Stacking and Blending
Introduction to Stacking
- Stacking is an ensemble machine learning technique, similar to boosting and bagging.
- It is particularly famous and frequently used in winning solutions for Kaggle competitions.
- The video aims to explain the intuition behind stacking, the algorithm, and its implementation in scikit-learn.
Stacking vs. Voting Ensembles
- Stacking is an extension of the voting ensemble idea.
- In voting ensembles (for regression problems), multiple regression algorithms (e.g., Linear Regression, Random Forest Regressor, K-Nearest Neighbours Regressor) are trained on the same dataset.

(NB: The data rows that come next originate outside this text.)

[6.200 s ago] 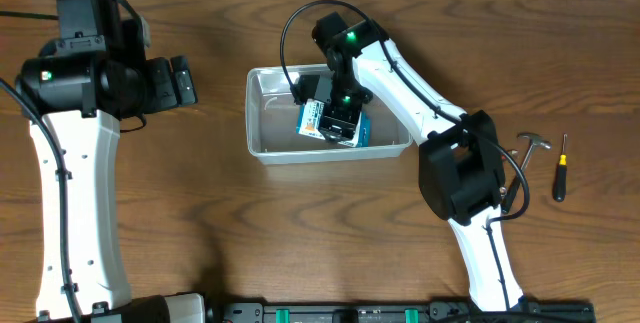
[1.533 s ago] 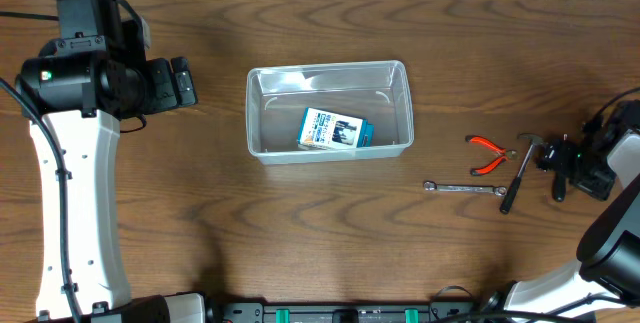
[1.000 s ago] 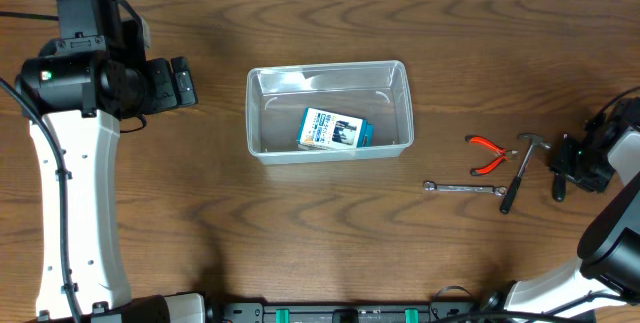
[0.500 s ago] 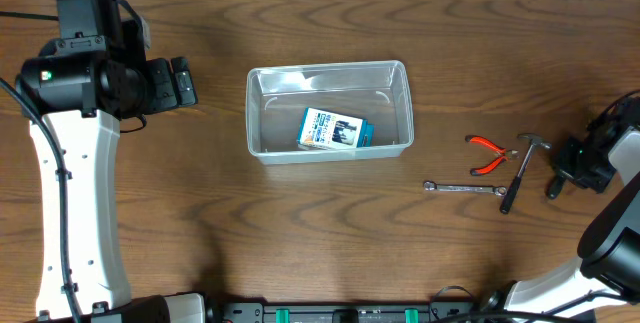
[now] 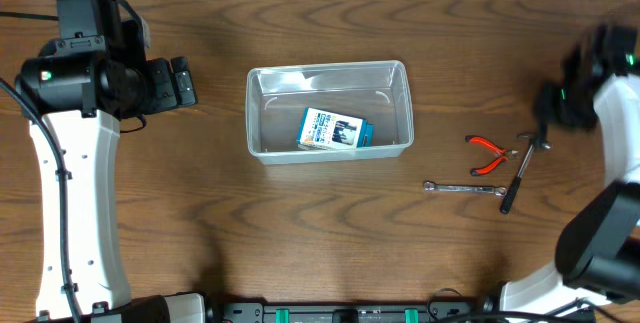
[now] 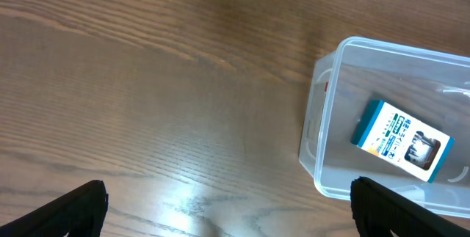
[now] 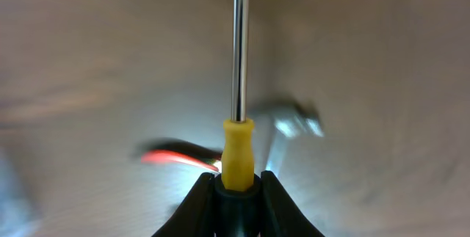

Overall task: Pack container
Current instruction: 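Grasp the yellow-handled screwdriver with the right gripper, then carry the screwdriver into the container and release it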

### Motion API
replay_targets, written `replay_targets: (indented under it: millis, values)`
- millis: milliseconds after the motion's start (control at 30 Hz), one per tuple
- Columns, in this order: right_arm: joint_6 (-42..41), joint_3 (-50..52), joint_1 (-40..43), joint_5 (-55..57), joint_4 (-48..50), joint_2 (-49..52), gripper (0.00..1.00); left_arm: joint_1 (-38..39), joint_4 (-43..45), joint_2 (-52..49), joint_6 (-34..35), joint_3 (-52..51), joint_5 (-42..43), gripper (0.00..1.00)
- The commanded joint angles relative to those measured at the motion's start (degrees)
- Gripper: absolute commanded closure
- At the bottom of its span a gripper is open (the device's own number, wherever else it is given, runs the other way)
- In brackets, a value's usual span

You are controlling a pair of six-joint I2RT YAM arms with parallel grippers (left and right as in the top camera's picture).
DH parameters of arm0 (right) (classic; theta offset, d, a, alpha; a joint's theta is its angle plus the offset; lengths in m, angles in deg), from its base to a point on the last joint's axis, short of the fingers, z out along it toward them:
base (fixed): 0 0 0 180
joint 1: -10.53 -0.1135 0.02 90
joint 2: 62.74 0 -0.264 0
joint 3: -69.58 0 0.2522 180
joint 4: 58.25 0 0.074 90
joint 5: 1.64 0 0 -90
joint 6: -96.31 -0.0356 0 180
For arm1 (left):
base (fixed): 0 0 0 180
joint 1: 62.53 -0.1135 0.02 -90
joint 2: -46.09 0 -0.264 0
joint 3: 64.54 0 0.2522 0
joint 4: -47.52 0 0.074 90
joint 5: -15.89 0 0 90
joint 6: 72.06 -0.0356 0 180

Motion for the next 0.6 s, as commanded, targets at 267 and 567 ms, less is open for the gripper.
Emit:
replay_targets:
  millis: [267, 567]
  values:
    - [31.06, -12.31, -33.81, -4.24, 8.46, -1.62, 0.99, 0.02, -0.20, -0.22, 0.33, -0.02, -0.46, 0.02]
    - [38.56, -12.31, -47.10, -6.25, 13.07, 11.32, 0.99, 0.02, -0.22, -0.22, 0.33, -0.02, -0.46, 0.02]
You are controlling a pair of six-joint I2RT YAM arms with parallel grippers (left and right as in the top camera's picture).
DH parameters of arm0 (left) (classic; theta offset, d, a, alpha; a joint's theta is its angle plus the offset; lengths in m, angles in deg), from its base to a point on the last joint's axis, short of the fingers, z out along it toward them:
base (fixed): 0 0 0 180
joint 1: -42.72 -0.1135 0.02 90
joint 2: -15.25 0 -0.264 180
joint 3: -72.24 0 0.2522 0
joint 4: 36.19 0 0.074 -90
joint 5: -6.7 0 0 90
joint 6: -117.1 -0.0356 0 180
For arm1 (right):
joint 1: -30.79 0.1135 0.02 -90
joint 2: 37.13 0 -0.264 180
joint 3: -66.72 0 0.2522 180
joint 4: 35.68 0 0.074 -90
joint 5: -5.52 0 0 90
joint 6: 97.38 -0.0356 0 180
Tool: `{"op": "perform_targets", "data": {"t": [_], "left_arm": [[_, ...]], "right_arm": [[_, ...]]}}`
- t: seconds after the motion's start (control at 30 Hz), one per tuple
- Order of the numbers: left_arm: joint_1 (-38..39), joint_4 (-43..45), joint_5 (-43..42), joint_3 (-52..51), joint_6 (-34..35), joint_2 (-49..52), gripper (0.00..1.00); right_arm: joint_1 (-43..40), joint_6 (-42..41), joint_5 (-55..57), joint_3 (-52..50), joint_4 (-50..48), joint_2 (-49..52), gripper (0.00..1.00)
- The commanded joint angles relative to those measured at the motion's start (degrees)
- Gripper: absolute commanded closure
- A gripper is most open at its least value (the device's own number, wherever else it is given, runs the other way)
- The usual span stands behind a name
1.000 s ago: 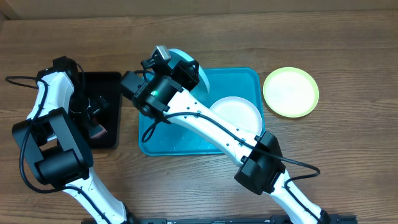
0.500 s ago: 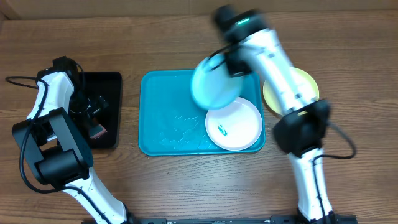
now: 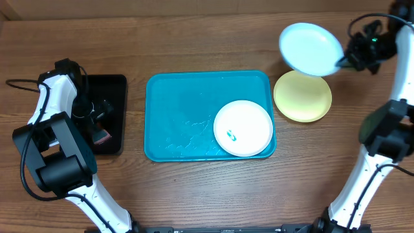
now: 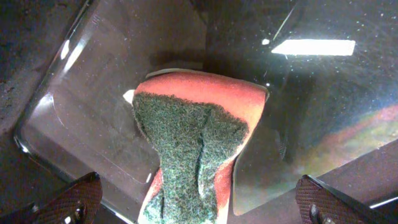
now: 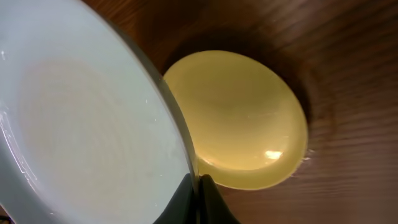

- During prediction, a new data point is fed to all trained models, and their individual predictions are averaged to produce the final output.
- For classification problems, voting ensembles use a majority count of predictions.
- Stacking takes this a step further: instead of simply averaging or taking a majority vote, the outputs of base learners are used as inputs for another machine learning algorithm, called a meta-model, which is then trained.
The Stacking Process (Basic Idea)
- Step 1: Train Base Models
- Take your dataset (e.g., with columns like CGPA, IQ, Package).
- Train multiple base algorithms (e.g., Linear Regression, Decision Tree Regression, K-Nearest Neighbours Regression) on this dataset.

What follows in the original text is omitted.